TASK STATEMENT: Look through the listing below and write out exactly the lines from the line with "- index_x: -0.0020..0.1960" to the line with "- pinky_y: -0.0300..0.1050", both included, and no others.

DATASET RECORDS:
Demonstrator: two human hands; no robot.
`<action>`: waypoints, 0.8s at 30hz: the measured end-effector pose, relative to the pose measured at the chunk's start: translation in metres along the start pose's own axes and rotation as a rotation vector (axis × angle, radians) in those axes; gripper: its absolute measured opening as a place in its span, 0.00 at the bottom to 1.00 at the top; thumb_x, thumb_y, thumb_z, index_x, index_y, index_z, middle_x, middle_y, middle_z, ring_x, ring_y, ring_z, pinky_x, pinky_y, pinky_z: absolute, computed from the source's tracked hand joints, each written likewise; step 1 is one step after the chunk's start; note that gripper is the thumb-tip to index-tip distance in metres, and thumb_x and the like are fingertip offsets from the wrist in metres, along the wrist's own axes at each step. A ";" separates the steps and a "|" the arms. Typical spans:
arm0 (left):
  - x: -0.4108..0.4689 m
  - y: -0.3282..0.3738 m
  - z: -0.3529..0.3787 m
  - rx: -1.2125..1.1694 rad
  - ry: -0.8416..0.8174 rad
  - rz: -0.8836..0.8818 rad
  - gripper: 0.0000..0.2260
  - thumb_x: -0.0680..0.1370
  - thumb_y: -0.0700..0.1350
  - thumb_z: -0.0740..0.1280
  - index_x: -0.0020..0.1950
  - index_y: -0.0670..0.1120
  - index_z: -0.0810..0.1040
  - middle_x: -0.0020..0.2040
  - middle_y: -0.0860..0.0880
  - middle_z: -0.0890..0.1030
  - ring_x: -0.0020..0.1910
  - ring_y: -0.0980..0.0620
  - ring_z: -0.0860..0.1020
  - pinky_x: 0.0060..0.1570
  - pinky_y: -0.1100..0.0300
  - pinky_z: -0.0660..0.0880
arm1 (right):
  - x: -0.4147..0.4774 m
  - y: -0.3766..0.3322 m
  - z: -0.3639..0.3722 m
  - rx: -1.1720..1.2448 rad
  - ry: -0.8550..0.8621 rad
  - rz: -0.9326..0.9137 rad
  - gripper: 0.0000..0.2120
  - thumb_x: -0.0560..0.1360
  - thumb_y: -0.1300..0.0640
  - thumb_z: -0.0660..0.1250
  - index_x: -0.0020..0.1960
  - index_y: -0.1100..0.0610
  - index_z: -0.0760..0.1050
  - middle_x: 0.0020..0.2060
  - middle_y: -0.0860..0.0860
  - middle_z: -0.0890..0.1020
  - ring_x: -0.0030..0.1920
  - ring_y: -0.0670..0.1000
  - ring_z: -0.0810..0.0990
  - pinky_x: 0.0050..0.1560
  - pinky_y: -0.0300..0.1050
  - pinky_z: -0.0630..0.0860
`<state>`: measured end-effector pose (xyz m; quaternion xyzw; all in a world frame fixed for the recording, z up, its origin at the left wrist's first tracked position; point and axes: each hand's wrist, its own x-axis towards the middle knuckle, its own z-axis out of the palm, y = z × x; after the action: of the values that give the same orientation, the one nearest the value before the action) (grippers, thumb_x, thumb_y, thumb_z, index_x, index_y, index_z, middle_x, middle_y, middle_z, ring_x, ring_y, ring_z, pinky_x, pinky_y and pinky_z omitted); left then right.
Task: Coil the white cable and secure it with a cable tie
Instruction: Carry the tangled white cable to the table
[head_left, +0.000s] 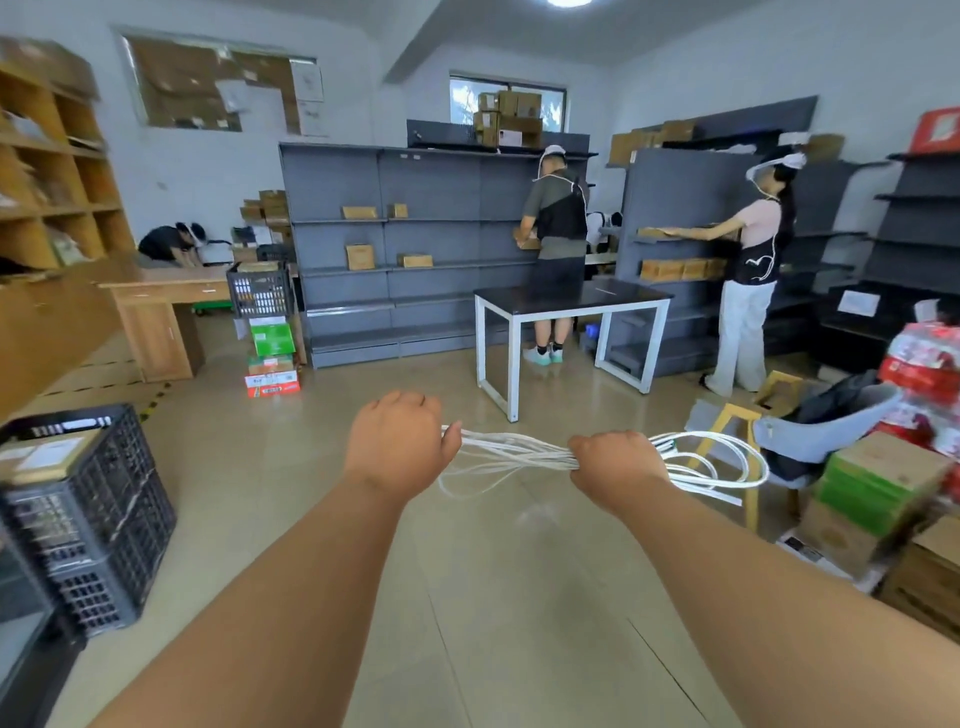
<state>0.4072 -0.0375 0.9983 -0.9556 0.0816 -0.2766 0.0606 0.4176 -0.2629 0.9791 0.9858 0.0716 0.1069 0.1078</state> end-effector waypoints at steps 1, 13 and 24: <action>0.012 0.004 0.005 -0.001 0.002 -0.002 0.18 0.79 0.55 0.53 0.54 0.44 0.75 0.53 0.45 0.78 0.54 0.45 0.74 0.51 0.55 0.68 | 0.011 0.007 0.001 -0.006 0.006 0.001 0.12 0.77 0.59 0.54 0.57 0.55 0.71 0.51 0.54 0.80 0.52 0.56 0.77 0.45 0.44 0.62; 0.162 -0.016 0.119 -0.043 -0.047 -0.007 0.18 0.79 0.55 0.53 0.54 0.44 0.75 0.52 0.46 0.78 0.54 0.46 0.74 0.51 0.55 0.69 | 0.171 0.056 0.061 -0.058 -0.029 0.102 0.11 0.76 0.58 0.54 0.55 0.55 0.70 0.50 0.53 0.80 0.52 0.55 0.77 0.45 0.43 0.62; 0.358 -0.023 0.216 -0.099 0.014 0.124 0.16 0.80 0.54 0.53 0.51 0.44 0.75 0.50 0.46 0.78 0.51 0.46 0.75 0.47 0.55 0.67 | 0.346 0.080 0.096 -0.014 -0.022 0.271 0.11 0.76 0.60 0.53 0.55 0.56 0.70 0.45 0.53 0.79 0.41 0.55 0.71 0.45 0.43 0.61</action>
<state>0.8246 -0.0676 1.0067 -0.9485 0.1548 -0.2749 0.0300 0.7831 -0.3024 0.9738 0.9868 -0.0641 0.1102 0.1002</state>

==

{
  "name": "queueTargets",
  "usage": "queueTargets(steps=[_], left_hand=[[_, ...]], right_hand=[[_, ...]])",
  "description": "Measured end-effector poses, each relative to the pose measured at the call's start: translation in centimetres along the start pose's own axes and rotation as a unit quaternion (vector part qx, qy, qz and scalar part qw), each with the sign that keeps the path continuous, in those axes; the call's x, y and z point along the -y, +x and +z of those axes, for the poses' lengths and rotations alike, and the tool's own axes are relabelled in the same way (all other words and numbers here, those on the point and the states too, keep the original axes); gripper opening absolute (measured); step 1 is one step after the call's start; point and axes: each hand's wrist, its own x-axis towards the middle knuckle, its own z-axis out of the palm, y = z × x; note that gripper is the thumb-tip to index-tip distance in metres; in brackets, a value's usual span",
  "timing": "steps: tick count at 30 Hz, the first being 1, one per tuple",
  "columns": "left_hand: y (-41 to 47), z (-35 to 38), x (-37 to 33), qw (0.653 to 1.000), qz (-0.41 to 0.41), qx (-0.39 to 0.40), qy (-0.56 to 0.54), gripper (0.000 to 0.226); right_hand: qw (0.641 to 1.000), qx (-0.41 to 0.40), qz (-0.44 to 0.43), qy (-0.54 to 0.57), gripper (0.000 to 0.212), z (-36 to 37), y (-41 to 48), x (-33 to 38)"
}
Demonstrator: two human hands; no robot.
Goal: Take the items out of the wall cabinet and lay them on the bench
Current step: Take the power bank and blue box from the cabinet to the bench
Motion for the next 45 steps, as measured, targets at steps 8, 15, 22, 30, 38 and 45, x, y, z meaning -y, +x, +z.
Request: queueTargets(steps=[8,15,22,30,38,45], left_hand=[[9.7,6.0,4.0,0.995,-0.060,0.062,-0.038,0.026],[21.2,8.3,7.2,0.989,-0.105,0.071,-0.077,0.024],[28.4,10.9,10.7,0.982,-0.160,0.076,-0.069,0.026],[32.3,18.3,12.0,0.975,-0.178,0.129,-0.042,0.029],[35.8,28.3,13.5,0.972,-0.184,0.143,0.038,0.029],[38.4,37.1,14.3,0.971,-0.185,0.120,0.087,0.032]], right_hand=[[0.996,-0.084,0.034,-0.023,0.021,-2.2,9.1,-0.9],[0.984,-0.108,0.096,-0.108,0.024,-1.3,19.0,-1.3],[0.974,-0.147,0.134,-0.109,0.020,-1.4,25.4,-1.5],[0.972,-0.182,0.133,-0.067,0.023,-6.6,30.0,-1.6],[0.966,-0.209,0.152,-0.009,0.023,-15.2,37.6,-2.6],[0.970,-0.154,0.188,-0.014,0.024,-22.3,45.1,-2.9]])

WRITTEN RESPONSE:
  - index_x: -0.0020..0.1960
  - index_y: -0.1100..0.0610
  - index_z: -0.0760..0.1050
  - middle_x: 0.0020..0.2060
  - middle_y: -0.0860..0.0860
  - middle_z: -0.0890..0.1020
  - ring_x: -0.0030..0.1920
  - ring_y: -0.0670..0.1000
  - ring_z: -0.0810..0.0990
  - pinky_x: 0.0050..0.1560
  - pinky_y: -0.0300..0.1050

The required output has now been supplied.